Clustering Factor Calculation Improvement Part III (Too Much Rope)

Clustering Factor Calculation Improvement Part III (Too Much Rope) June 4, 2013

Posted by Richard Foote in 11g, CBO, Clustering Factor, Index statistics, TABLE_CACHED_BLOCKS.
trackback

In my previous post, I discussed how for larger tables that really do have randomised data, not even setting the new TABLE_CACHED_BLOCKS to its 255 maximum value is going to make any real difference to the resultant Clustering Factor (CF) of an index. The 255 maximum value here protects us somewhat from abusing this capability and setting unrealistic CF values.

However, for smaller tables in particular, we do need to exercise some caution.

In the following example, we’re only creating a relatively small table and associated index with a CODE column that is randomly distributed throughout the table:

SQL> create table bowie (id number, code number, text varchar2(30));
Table created.

SQL> insert into bowie select rownum,  trunc(dbms_random.value(0, 100)), 'DAVID BOWIE'
from dual connect by level <= 70000;

70000 rows created.

SQL> commit;

Commit complete.

SQL> EXEC dbms_stats.gather_table_stats(ownname=>user, tabname=>'BOWIE', estimate_percent=> null, cascade=> true,
     method_opt=>'FOR ALL COLUMNS SIZE 1');

PL/SQL procedure successfully completed.

SQL> create index bowie_code_i on bowie(code);

Index created.

If we look at the CF of this index:

SQL> SELECT t.table_name, i.index_name, t.blocks, t.num_rows, i.clustering_factor
FROM user_tables t, user_indexes i WHERE t.table_name = i.table_name AND i.index_name='BOWIE_CODE_I';

TABLE_NAME   INDEX_NAME       BLOCKS   NUM_ROWS CLUSTERING_FACTOR
------------ ------------ ---------- ---------- -----------------
BOWIE        BOWIE_CODE_I        244      70000             22711

We notice that at 22,711, the CF it’s pretty average.

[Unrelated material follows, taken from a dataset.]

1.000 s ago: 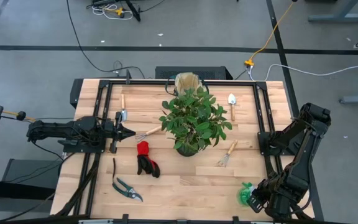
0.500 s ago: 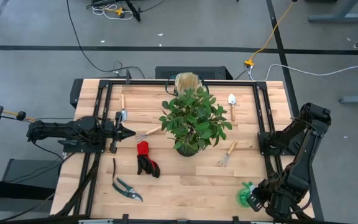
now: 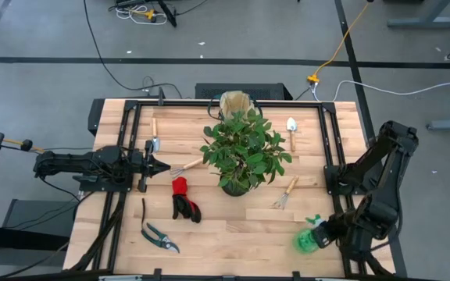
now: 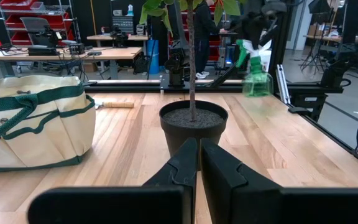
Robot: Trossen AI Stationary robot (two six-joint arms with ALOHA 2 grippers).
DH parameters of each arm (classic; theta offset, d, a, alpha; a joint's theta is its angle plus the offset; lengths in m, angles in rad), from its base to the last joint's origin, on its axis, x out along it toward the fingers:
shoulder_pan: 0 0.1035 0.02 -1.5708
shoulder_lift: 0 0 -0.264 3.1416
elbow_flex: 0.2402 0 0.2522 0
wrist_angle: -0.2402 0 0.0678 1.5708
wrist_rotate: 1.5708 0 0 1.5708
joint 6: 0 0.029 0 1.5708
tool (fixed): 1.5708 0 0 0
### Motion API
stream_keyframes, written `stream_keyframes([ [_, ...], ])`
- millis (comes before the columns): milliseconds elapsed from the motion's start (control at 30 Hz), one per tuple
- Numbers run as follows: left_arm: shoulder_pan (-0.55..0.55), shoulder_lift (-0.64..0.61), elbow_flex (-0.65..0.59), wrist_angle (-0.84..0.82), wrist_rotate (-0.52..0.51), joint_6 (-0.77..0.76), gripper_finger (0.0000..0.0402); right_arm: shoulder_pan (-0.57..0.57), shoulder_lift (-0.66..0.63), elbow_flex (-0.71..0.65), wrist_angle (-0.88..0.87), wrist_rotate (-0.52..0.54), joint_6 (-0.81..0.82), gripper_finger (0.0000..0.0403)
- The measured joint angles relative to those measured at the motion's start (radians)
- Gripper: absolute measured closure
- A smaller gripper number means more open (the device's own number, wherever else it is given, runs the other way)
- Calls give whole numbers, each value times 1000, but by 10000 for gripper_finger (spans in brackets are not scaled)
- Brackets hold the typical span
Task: Pick & Place Garden tools in Gardening bag
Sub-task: Put the green spray bottle into the gardening bag
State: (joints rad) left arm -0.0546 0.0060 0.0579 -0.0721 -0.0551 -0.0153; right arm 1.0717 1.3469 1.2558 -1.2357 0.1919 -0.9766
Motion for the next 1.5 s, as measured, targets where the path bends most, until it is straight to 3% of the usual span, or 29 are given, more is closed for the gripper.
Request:
stream_keyframes([
  [367,0,0,0,0,0,0,378,-118,-111,46,-118,1,223,341],
  [700,0,0,0,0,0,0,378,-299,-198,46,-211,0,374,343],
  [1300,0,0,0,0,0,0,378,-771,-261,46,-336,0,621,346],
  [1500,0,0,0,0,0,0,378,-931,-263,46,-336,-1,631,346],
])
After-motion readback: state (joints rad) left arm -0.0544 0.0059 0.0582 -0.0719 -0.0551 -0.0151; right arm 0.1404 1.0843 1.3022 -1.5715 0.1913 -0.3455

The table though is quite small at only 244 blocks.

If we run a simple query:

SQL> select * from bowie where code between 42 and 44;
2050 rows selected.

Execution Plan
----------------------------------------------------------

Plan hash value: 1845943507
---------------------------------------------------------------------------
| Id  | Operation         | Name  | Rows  | Bytes | Cost (%CPU)| Time     |
---------------------------------------------------------------------------
|   0 | SELECT STATEMENT  |       |  2814 | 56280 |    65   (4)| 00:00:01 |
|*  1 |  TABLE ACCESS FULL| BOWIE |  2814 | 56280 |    65   (4)| 00:00:01 |
---------------------------------------------------------------------------

Predicate Information (identified by operation id):

---------------------------------------------------

1 - filter('CODE'<=44 AND 'CODE'>=42)

Statistics
----------------------------------------------------------

0  recursive calls
1  db block gets
254  consistent gets
0  physical reads
0  redo size
25044  bytes sent via SQL*Net to client
519  bytes received via SQL*Net from client
2  SQL*Net roundtrips to/from client
0  sorts (memory)
0  sorts (disk)
2050  rows processed

The CBO goes for a Full Table Scan. This is not unexpected as we likely have to visit all 244 blocks anyways to fetch the required 2050 rows due to the CODE data being so randomly distributed throughout the table. In a naive attempt to improve things, we decide to improve the CF by setting the TABLE_CACHED_BLOCKS to the maximum 255 value:

SQL> exec dbms_stats.set_table_prefs(ownname=>user, tabname=>'BOWIE',
pname=>'TABLE_CACHED_BLOCKS', pvalue=>255);

PL/SQL procedure successfully completed.

SQL> EXEC dbms_stats.gather_table_stats(ownname=>user, tabname=>'BOWIE', estimate_percent=> null, cascade=> true,
method_opt=>'FOR ALL COLUMNS SIZE 1');

PL/SQL procedure successfully completed.

SQL> SELECT t.table_name, i.index_name, t.blocks, t.num_rows, i.clustering_factor
FROM user_tables t, user_indexes i WHERE t.table_name = i.table_name AND i.index_name='BOWIE_CODE_I';

TABLE_NAME   INDEX_NAME         BLOCKS   NUM_ROWS CLUSTERING_FACTOR
------------ -------------- ---------- ---------- -----------------
BOWIE        BOWIE_CODE_I          244      70000               240

Indeed, we have improved the CF, dramatically reducing it down to just 240 from the previous 22711. Even though the column value for the CODE really is randomly distributed throughout the table, the CF now suggests the data is perfectly clustered. This is because with a table with only 244 blocks, incrementing the CF if the current index entry references a table block more than 255 blocks ago is now impossible. The CF is now guaranteed to be “perfect” as each index entry can only reference one of the 244 table blocks and so is incremented only when each table block is referenced the first time.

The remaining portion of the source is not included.